## WHAT NEEDS TO BE DONE
Retype every line from the start of the entries below down to the line with "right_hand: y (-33", both ends included; skip the pictures.
(Beginning of DATA)
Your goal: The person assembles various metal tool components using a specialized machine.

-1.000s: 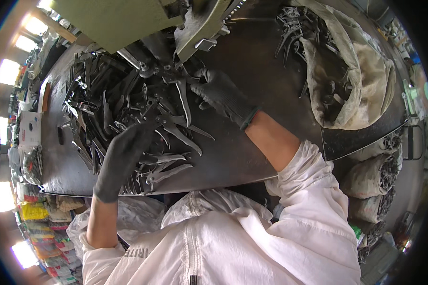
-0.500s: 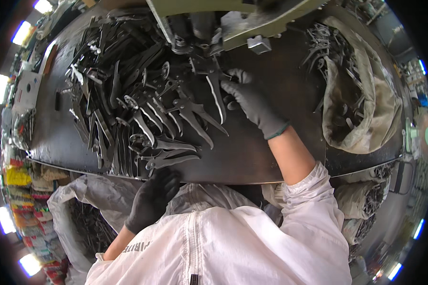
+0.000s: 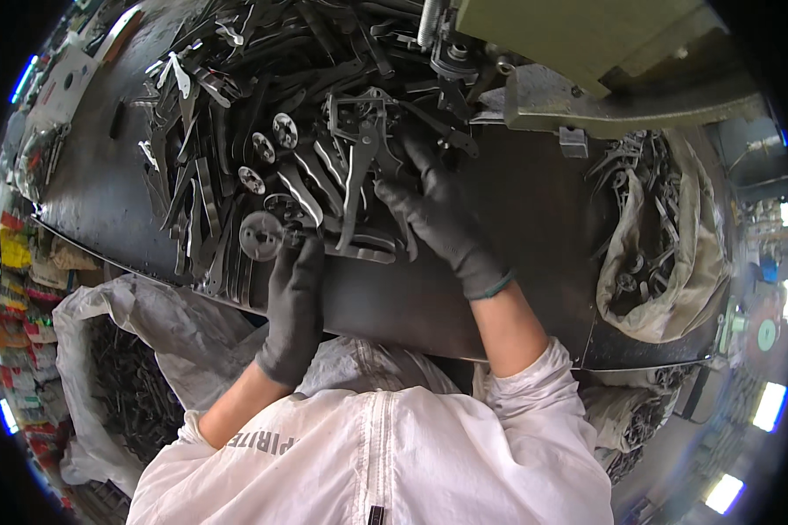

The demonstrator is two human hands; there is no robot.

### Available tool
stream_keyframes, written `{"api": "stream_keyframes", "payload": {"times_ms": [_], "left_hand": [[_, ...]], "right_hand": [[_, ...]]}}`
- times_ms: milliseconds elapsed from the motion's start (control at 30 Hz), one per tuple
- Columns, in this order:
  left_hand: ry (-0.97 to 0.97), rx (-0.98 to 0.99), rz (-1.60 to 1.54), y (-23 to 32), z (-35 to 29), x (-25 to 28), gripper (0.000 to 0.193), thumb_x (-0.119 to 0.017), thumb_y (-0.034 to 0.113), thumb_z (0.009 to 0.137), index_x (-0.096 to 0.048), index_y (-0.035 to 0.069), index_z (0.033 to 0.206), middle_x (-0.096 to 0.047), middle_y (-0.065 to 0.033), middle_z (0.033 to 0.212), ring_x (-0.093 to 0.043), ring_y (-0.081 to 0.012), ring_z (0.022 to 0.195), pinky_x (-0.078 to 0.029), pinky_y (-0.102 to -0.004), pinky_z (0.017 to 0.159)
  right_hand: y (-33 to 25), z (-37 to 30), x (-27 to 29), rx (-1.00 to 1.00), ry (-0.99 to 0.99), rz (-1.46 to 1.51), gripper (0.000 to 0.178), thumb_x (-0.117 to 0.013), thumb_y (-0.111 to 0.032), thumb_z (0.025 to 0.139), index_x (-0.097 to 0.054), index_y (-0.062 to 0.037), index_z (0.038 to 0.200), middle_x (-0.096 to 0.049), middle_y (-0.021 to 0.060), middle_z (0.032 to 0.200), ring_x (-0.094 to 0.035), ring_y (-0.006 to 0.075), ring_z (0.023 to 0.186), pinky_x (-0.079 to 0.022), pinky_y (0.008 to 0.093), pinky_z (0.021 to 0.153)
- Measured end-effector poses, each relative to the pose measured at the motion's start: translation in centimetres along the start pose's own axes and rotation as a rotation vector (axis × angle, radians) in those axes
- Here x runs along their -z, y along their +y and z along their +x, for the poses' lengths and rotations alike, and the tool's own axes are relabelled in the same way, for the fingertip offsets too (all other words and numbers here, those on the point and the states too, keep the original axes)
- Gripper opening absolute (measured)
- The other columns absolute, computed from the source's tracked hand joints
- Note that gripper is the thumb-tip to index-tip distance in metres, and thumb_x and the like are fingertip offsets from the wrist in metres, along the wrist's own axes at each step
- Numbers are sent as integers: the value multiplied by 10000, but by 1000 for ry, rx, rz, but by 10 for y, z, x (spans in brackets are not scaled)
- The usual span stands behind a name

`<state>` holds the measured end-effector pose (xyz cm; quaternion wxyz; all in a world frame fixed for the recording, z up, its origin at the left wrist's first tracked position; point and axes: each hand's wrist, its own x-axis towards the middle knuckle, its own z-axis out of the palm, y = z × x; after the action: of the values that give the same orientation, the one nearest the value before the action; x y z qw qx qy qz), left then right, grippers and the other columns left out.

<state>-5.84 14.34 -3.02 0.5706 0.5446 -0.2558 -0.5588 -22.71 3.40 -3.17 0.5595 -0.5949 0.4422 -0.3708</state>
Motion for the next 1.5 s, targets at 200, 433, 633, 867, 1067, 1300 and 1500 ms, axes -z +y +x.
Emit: {"api": "stream_keyframes", "payload": {"times_ms": [200, 433, 633, 867, 1067, 1300, 1500], "left_hand": [[-92, 98, -633, -22, 68, 4, 364, -486, 341, 926, -529, 37, 1121, -599, -79, 926, -579, -175, 818, -469, -294, 748], [-9, -45, -197, -20, 54, -6, 270, -515, 263, 921, -596, 13, 985, -606, -49, 892, -584, -139, 787, -462, -238, 708], [-95, -6, -356, -19, 14, -15, 186, -654, 174, 839, -615, -1, 890, -627, -24, 807, -580, -81, 685, -468, -232, 622], [-52, -104, -463, 41, -23, 17, 190, -668, 114, 814, -615, -12, 945, -614, -17, 795, -591, -104, 673, -491, -233, 608], [121, -714, -140, 106, -67, 262, 501, -583, 206, 844, -423, 2, 1273, -475, -105, 1207, -515, -179, 1045, -456, -315, 847], [1019, -616, 1587, -24, -219, 364, 464, -598, 169, 837, -465, -66, 1215, -561, -169, 1175, -544, -298, 1063, -418, -387, 922], [42, -362, 441, 30, -63, 171, 376, -568, 115, 791, -534, 3, 1148, -591, -183, 1097, -591, -286, 969, -466, -350, 824]], "right_hand": [[9, 21, 6, -249, -154, 408, 612, -640, -106, 810, -347, 0, 1336, -570, 82, 1118, -569, 110, 938, -469, 248, 807], [-7, -7, -24, -3, -109, 379, 446, -588, -29, 815, -436, -35, 1234, -563, 48, 1011, -564, 98, 908, -481, 245, 755], [-13, -73, -12, -406, -71, 320, 599, -627, -43, 780, -327, -82, 1296, -529, 57, 1043, -559, 116, 907, -491, 265, 762], [-72, -72, -65, 132, -77, 362, 543, -668, 22, 747, -388, -25, 1210, -569, 75, 996, -586, 126, 879, -504, 260, 733], [-172, -28, -237, 1012, -466, -142, 216, -656, -155, 734, -593, -23, 892, -591, 128, 852, -607, 248, 818, -493, 347, 645], [-169, -86, -330, 1002, -669, -47, 217, -597, -157, 685, -632, -48, 869, -580, 176, 865, -593, 308, 818, -492, 360, 636], [-66, -70, -198, 431, -753, -139, 379, -616, -116, 779, -525, -13, 1133, -571, 196, 1036, -579, 313, 980, -476, 387, 843]]}}
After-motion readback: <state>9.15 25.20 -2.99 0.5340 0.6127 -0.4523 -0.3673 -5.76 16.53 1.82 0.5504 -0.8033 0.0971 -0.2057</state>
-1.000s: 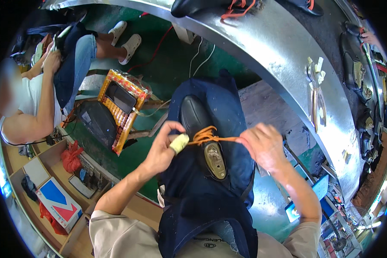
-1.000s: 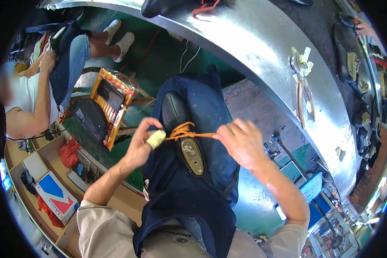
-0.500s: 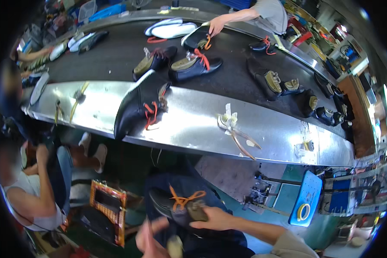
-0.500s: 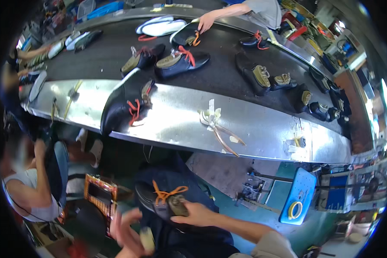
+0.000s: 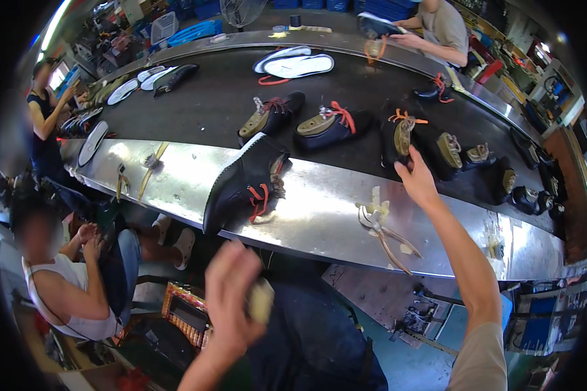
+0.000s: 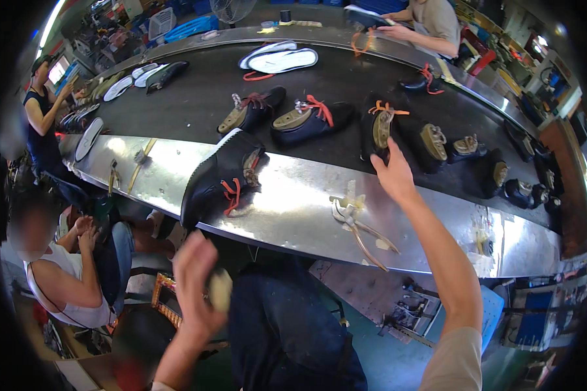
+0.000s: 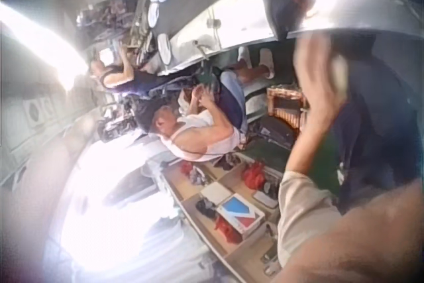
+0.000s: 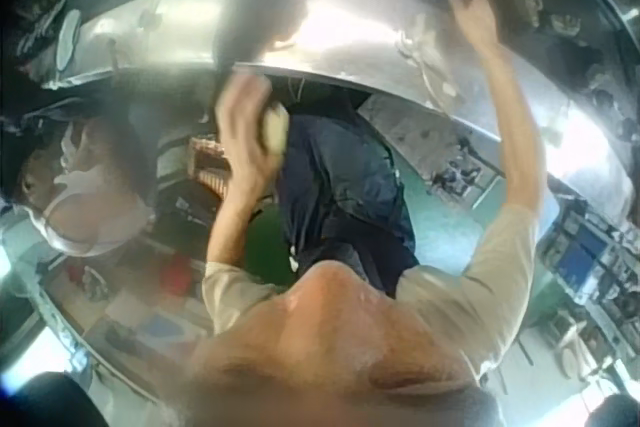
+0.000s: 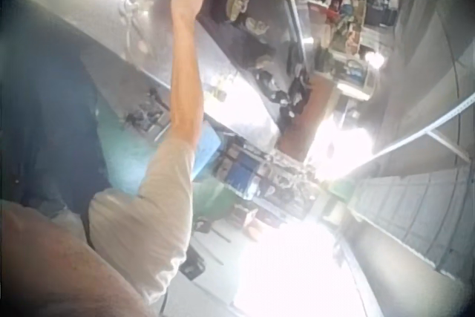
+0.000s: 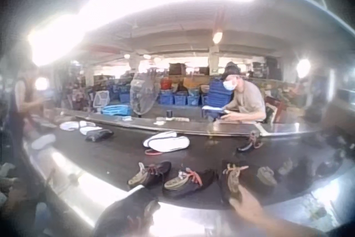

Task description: Lasting shoes on a production line using lasting pliers and a hammer.

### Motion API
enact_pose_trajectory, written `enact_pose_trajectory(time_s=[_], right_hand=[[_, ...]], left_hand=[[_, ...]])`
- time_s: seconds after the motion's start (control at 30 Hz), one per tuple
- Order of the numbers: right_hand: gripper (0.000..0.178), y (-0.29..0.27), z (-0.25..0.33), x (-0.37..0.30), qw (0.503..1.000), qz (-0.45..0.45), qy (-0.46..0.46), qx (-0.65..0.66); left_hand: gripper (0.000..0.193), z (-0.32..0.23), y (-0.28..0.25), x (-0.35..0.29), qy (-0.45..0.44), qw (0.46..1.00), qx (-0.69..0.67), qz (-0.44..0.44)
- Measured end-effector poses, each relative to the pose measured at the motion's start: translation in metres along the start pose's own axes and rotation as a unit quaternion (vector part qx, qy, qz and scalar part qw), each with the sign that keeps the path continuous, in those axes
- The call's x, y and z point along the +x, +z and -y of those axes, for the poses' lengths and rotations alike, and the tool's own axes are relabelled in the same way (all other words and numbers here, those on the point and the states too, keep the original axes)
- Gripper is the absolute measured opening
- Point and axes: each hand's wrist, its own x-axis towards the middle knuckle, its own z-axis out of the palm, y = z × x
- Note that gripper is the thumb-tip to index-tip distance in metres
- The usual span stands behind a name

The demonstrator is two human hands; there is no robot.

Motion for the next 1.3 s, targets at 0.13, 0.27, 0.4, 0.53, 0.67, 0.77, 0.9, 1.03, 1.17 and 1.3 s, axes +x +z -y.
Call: enact_pose_trajectory(time_s=[0.13,0.27,0.4,0.53,0.67,0.77,0.9,1.03,1.17,1.3], right_hand=[[0.058,0.018,0.038,-0.096,0.979,0.078,-0.186,-0.003],[0.056,0.001,0.043,-0.173,0.959,0.005,-0.235,-0.160],[0.050,-0.006,0.036,-0.184,0.948,-0.011,-0.229,-0.223],[0.031,0.002,0.025,-0.164,0.968,0.016,-0.207,-0.139],[0.037,-0.028,0.075,-0.196,0.943,0.211,0.119,0.228],[0.056,-0.031,0.110,-0.240,0.730,0.263,-0.002,0.631],[0.054,-0.043,0.169,-0.262,0.556,0.283,-0.050,0.780],[0.054,-0.039,0.203,-0.281,0.472,0.344,-0.139,0.799],[0.032,-0.055,0.201,-0.291,0.526,0.260,-0.030,0.809],[0.034,-0.020,0.166,-0.282,0.796,0.262,-0.046,0.544]], left_hand=[[0.055,0.091,0.019,0.046,-0.107,0.975,0.192,0.015],[0.071,0.132,0.029,0.083,-0.359,0.912,-0.090,0.176],[0.068,0.147,0.022,0.020,-0.312,0.930,-0.174,0.083],[0.064,0.130,0.018,0.005,-0.316,0.926,-0.205,-0.024],[0.047,0.086,-0.035,-0.044,-0.243,0.928,-0.233,-0.159],[0.040,0.056,-0.045,-0.085,-0.384,0.732,-0.493,-0.273],[0.047,0.077,0.004,-0.172,-0.592,0.769,-0.239,-0.040],[0.053,0.042,0.072,-0.226,-0.633,0.748,-0.188,0.065],[0.082,-0.017,0.048,-0.159,-0.730,0.357,-0.583,-0.004],[0.093,-0.010,0.051,-0.194,-0.804,0.361,-0.458,0.117]])
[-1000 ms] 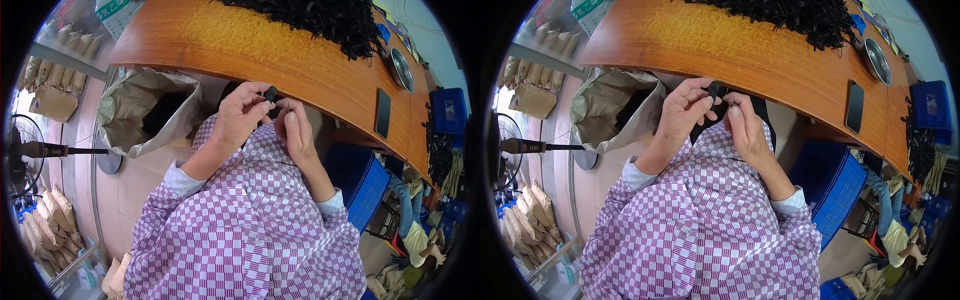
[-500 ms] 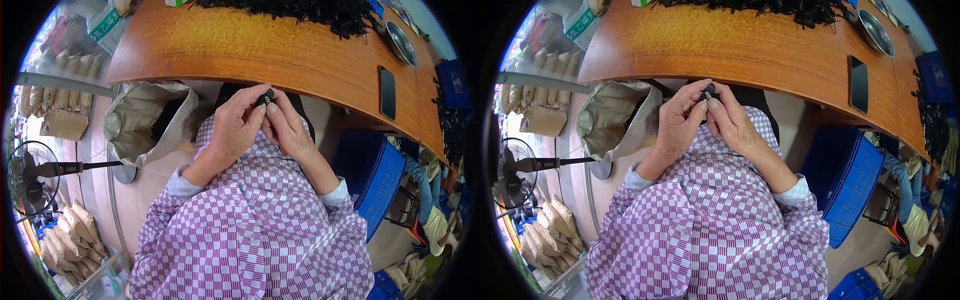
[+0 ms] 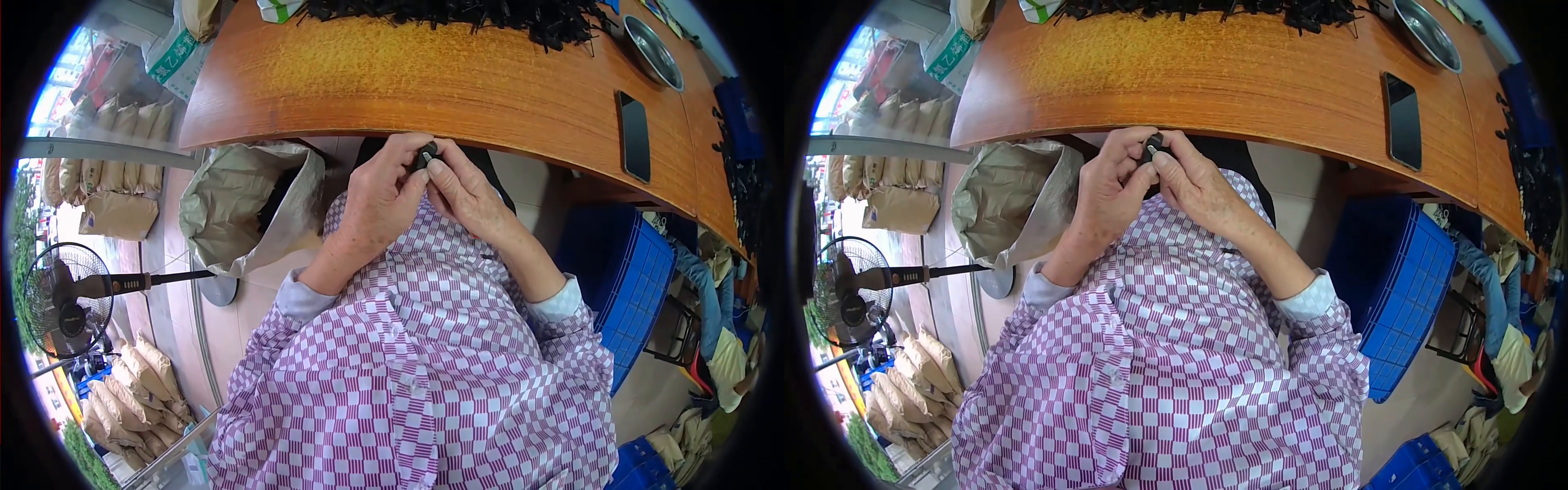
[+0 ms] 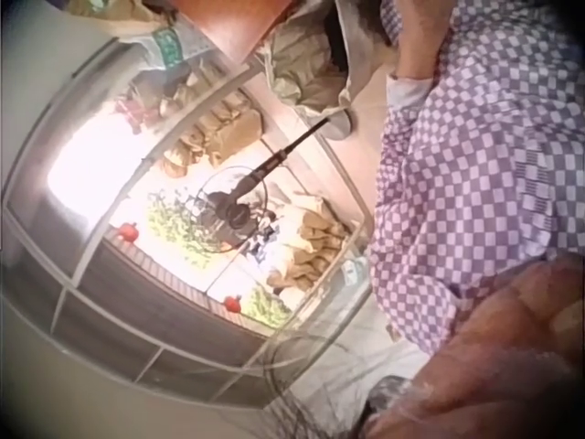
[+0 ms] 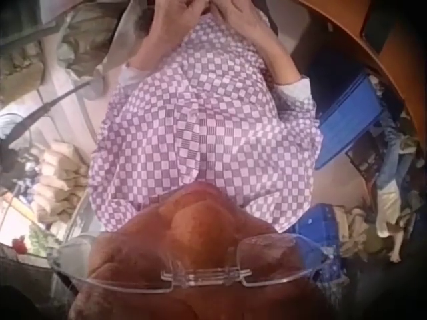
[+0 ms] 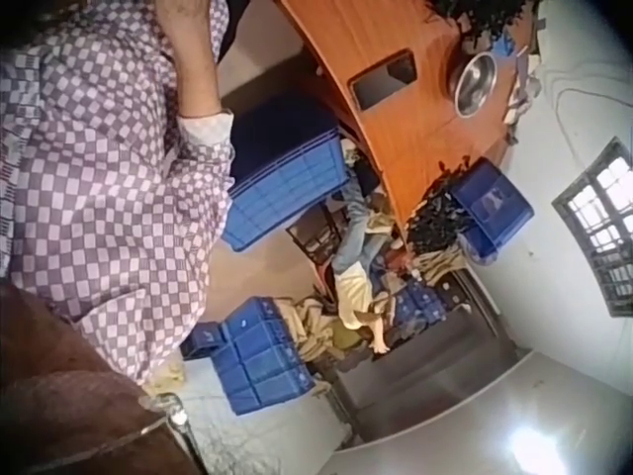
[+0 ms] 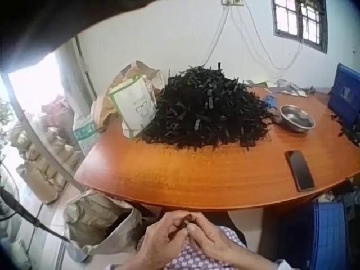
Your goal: Manual assembly of small black plastic components at a factory workbench.
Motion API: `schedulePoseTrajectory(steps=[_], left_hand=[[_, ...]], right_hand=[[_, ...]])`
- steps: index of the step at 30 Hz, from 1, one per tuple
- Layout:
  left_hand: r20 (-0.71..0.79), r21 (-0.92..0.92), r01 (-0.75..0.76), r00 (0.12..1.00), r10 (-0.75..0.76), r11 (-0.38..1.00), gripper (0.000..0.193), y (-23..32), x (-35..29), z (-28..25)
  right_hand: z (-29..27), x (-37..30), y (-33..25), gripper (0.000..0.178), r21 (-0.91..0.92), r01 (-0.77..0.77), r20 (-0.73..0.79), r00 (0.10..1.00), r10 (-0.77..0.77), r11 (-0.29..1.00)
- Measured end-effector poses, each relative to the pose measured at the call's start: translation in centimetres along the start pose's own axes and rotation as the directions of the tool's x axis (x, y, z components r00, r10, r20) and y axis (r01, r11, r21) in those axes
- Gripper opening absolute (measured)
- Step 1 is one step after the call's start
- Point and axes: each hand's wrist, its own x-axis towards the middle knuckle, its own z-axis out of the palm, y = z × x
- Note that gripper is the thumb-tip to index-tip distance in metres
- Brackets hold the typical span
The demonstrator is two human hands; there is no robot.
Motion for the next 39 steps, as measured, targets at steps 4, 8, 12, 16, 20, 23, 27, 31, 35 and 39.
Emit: schedulePoseTrajectory(steps=[4,8,12,16,20,23,27,31,35,39], left_hand=[[-0.029,-0.462,0.155,0.981,-0.189,0.873,0.033,0.4,0.4,-0.9],[0.127,-0.745,0.273,0.954,-0.273,0.608,0.032,0.7,0.6,-2.8],[0.231,-0.851,0.336,0.929,-0.288,0.403,0.034,0.2,-0.2,-3.3],[0.331,-0.846,0.395,0.916,-0.229,0.359,0.037,0.4,-0.8,-3.4],[0.376,-0.785,0.44,0.898,-0.229,0.436,0.04,0.6,-0.9,-3.4],[0.374,-0.742,0.456,0.89,-0.261,0.491,0.045,0.4,-1.1,-3.3],[0.237,-0.405,0.238,0.96,-0.15,0.883,0.041,-0.4,-1.6,-2.3],[0.253,-0.274,0.273,0.946,-0.205,0.922,0.037,-0.2,-1.6,-1.8],[0.151,-0.313,0.189,0.977,-0.148,0.931,0.038,-0.3,-1.5,-1.8],[0.15,-0.293,0.221,0.972,-0.183,0.93,0.035,0.5,-1.0,-2.0]], right_hand=[[0.4,-0.2,-1.1,0.026,0.03,0.008,-0.123,0.992,-0.005,1.0],[0.1,-0.1,-1.3,0.02,0.044,-0.025,-0.171,0.985,0.033,0.999],[0.2,0.0,-1.7,0.018,0.146,0.156,-0.151,0.979,-0.134,0.977],[0.0,0.6,-1.8,0.017,0.288,0.051,-0.086,0.996,-0.027,0.956],[0.2,0.8,-1.5,0.016,0.294,-0.071,-0.038,0.996,0.086,0.953],[0.1,0.7,-1.9,0.016,0.291,-0.137,-0.002,0.99,0.144,0.947],[0.0,0.4,-1.0,0.015,0.097,-0.101,0.008,0.995,0.101,0.99],[0.6,0.0,-0.3,0.02,-0.088,-0.046,-0.075,0.996,0.04,0.995],[1.3,-0.6,-1.3,0.028,-0.136,-0.093,-0.045,0.995,0.088,0.986],[1.4,-1.1,-1.0,0.033,-0.222,-0.078,-0.008,0.997,0.079,0.972]])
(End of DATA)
## SOLUTION
Your goal: The person assembles various metal tool components using a specialized machine.

-1.000s: 
-0.500s: 
+0.000s: 

The demonstrator is two human hands; there is no robot.

### Available tool
stream_keyframes, written `{"api": "stream_keyframes", "payload": {"times_ms": [_], "left_hand": [[_, ...]], "right_hand": [[_, ...]]}}`
- times_ms: milliseconds elapsed from the motion's start (control at 30 Hz), one per tuple
- Columns, in this order:
  left_hand: ry (-0.97 to 0.97), rx (-0.98 to 0.99), rz (-1.60 to 1.54), y (-23 to 32), z (-35 to 29), x (-25 to 28), gripper (0.000 to 0.193), thumb_x (-0.119 to 0.017), thumb_y (-0.034 to 0.113), thumb_z (0.009 to 0.137), index_x (-0.096 to 0.048), index_y (-0.035 to 0.069), index_z (0.033 to 0.206), middle_x (-0.096 to 0.047), middle_y (-0.065 to 0.033), middle_z (0.033 to 0.212), ring_x (-0.093 to 0.043), ring_y (-0.081 to 0.012), ring_z (0.022 to 0.195), pinky_x (-0.078 to 0.029), pinky_y (-0.102 to -0.004), pinky_z (0.017 to 0.159)
  right_hand: y (-33 to 25), z (-37 to 30), x (-27 to 29), rx (-1.00 to 1.00), ry (-0.99 to 0.99), rz (-1.46 to 1.51), gripper (0.000 to 0.178), thumb_x (-0.117 to 0.013), thumb_y (-0.111 to 0.032), thumb_z (0.025 to 0.139), index_x (-0.097 to 0.054), index_y (-0.062 to 0.037), index_z (0.038 to 0.200), middle_x (-0.096 to 0.049), middle_y (-0.021 to 0.060), middle_z (0.032 to 0.200), ring_x (-0.094 to 0.035), ring_y (-0.006 to 0.075), ring_z (0.023 to 0.186), pinky_x (-0.079 to 0.022), pinky_y (0.008 to 0.093), pinky_z (0.021 to 0.153)

The answer was given in full.